▶ [TASK PROMPT]:
Would you please repeat, word for word, only the lines from the one holding "the orange plastic" through the one holding "black fabric as" in the material below, without the pictures?
(INFORMATION SUPPLIED begins)
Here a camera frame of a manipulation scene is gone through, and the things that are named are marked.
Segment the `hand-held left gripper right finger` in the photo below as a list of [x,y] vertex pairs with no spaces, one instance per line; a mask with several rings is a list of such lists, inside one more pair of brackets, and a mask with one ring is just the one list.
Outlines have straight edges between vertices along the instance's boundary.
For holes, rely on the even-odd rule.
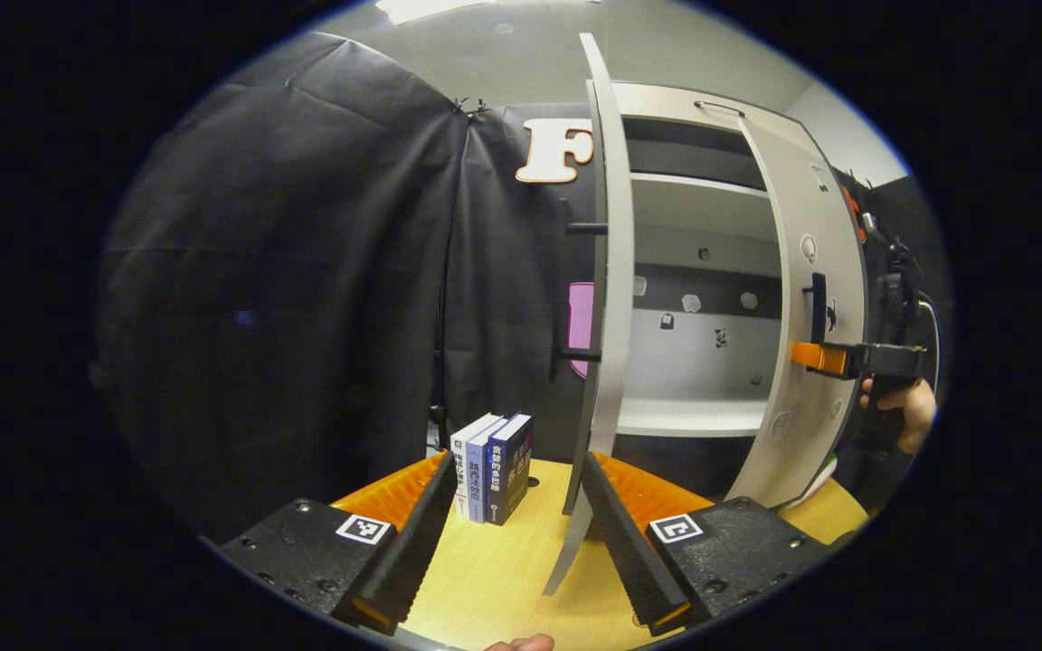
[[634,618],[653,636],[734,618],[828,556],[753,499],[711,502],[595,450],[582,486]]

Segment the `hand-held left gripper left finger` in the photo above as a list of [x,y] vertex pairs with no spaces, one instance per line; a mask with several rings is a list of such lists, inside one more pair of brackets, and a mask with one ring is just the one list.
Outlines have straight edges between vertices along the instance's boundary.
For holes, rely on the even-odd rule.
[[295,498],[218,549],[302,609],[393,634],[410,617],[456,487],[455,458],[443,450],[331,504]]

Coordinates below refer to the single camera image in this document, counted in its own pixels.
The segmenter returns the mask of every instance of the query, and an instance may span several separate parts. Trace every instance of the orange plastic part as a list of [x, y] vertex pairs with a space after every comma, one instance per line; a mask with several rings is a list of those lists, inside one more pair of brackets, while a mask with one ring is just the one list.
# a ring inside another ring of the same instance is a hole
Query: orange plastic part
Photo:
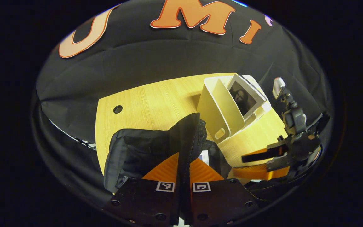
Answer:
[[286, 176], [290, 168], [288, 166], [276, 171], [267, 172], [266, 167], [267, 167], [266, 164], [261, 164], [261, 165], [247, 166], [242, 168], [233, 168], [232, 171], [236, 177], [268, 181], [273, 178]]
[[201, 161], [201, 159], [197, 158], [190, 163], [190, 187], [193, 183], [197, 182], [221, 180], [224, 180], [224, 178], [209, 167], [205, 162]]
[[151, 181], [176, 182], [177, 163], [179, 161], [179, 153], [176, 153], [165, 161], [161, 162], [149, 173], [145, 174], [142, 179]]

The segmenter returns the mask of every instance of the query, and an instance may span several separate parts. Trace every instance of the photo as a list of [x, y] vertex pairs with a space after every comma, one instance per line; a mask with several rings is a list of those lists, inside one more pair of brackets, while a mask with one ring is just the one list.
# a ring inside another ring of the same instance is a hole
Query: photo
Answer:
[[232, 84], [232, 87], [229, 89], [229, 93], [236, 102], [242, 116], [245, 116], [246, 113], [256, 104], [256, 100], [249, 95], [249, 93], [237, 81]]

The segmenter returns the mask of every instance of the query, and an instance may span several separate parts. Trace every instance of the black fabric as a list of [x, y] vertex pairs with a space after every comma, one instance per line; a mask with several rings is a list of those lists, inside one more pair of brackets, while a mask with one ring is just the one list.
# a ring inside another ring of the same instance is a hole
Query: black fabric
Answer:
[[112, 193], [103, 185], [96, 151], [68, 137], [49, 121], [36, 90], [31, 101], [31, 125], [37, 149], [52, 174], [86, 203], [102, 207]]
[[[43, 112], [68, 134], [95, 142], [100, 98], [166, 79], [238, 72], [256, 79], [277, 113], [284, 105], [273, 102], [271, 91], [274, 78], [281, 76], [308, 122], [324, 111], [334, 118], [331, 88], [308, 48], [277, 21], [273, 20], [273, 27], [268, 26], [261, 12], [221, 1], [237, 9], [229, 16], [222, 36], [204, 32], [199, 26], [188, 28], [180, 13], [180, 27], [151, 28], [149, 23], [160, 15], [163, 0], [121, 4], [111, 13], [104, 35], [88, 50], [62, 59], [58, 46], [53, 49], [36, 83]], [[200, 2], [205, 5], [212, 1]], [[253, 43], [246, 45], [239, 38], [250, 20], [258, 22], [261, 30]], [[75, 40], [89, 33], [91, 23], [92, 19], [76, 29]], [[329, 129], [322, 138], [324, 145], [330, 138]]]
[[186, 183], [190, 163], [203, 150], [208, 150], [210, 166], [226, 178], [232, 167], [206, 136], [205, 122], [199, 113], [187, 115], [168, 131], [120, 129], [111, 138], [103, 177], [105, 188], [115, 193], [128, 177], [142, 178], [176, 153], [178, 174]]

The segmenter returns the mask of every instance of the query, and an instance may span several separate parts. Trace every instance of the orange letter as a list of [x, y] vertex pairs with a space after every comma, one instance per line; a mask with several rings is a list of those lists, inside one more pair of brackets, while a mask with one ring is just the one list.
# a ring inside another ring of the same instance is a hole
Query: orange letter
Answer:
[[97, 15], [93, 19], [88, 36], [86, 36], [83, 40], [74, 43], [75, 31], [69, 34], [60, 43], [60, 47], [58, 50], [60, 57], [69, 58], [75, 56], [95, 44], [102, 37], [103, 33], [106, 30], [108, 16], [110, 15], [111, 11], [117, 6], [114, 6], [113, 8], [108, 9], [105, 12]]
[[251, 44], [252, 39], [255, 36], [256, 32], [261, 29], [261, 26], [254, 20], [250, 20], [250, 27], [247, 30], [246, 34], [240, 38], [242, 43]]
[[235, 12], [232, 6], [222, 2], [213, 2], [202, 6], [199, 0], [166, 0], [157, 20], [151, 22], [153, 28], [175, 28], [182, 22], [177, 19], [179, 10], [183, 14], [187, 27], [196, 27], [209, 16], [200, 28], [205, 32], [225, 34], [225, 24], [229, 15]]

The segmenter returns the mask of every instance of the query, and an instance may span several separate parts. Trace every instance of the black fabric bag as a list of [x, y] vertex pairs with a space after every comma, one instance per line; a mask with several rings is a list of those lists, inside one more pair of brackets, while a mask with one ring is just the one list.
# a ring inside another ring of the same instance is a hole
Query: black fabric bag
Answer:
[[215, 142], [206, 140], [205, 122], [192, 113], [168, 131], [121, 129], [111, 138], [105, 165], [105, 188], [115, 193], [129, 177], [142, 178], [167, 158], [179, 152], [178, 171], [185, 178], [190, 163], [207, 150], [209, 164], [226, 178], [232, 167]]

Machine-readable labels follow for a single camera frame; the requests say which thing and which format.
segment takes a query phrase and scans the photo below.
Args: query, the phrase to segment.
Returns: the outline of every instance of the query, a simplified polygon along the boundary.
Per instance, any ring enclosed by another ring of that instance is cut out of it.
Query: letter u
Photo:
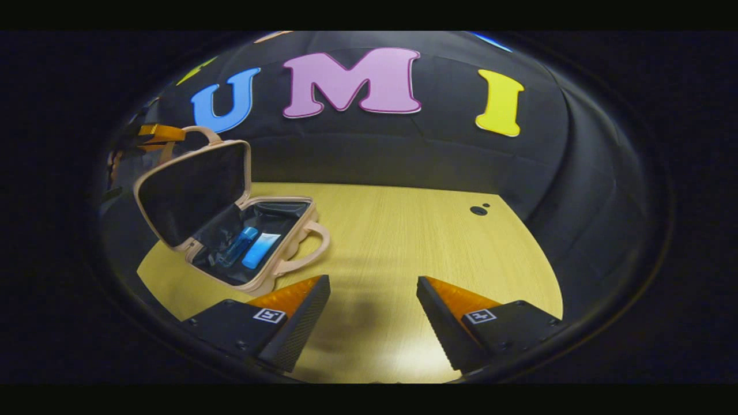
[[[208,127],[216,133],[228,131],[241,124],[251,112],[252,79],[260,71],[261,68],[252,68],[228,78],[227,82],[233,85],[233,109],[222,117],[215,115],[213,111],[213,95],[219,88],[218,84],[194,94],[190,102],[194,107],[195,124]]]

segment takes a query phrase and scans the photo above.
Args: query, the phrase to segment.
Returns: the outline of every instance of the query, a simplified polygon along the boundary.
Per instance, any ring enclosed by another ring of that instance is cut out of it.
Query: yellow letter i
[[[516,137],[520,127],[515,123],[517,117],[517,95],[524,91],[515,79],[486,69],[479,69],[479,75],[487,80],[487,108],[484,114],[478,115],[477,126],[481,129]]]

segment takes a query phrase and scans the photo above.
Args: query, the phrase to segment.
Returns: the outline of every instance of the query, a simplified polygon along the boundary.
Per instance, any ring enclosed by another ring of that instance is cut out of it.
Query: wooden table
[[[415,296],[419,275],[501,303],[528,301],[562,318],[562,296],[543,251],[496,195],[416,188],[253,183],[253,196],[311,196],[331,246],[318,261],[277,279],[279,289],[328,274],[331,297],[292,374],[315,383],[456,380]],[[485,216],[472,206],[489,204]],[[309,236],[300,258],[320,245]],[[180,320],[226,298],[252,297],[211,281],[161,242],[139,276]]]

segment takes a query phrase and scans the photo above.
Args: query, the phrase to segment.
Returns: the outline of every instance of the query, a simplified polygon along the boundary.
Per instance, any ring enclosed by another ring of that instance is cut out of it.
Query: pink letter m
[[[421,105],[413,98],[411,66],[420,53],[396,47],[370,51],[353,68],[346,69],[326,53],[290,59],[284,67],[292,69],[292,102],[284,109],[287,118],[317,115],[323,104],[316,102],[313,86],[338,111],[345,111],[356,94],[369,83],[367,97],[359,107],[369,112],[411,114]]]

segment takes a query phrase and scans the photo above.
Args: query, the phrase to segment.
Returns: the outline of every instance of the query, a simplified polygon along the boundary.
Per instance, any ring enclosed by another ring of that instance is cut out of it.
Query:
(INFORMATION SUPPLIED ends)
▶ [EXERCISE RESULT]:
The segmenter returns the mask of every instance of the query, and an instance may span several separate parts. Trace every instance of the orange plastic part as a list of [x, y] vertex pairs with a space after every comma, one instance per line; a mask with several rings is a list of those lists, inside one more pair of brackets, while a mask with one ring is just the one list.
# a ring inside another ring of the same instance is a hole
Query: orange plastic part
Photo:
Answer:
[[286, 176], [290, 168], [288, 166], [276, 171], [267, 172], [266, 167], [267, 167], [266, 164], [261, 164], [261, 165], [247, 166], [242, 168], [233, 168], [232, 171], [236, 177], [268, 181], [273, 178]]
[[201, 161], [201, 159], [197, 158], [190, 163], [190, 187], [193, 183], [197, 182], [221, 180], [224, 180], [224, 178], [209, 167], [205, 162]]
[[151, 181], [176, 182], [177, 163], [179, 161], [179, 153], [176, 153], [165, 161], [161, 162], [149, 173], [145, 174], [142, 179]]

The segmenter returns the mask of every instance of the query, and an instance may span several separate parts. Trace every instance of the photo as a list of [x, y] vertex pairs with a space after every comma, one instance per line; a mask with several rings is a list of those lists, inside one more pair of brackets, while a mask with one ring is just the one list.
# a ring inside another ring of the same instance is a hole
Query: photo
Answer:
[[232, 84], [232, 87], [229, 89], [229, 93], [236, 102], [242, 116], [245, 116], [246, 113], [256, 104], [256, 100], [249, 95], [249, 93], [237, 81]]

The segmenter returns the mask of every instance of the query, and an instance may span several separate parts. Trace every instance of the black fabric as a list of [x, y] vertex pairs with a space after every comma, one instance per line; a mask with several rings is a list of those lists, inside one more pair of brackets, while a mask with one ring is just the one list.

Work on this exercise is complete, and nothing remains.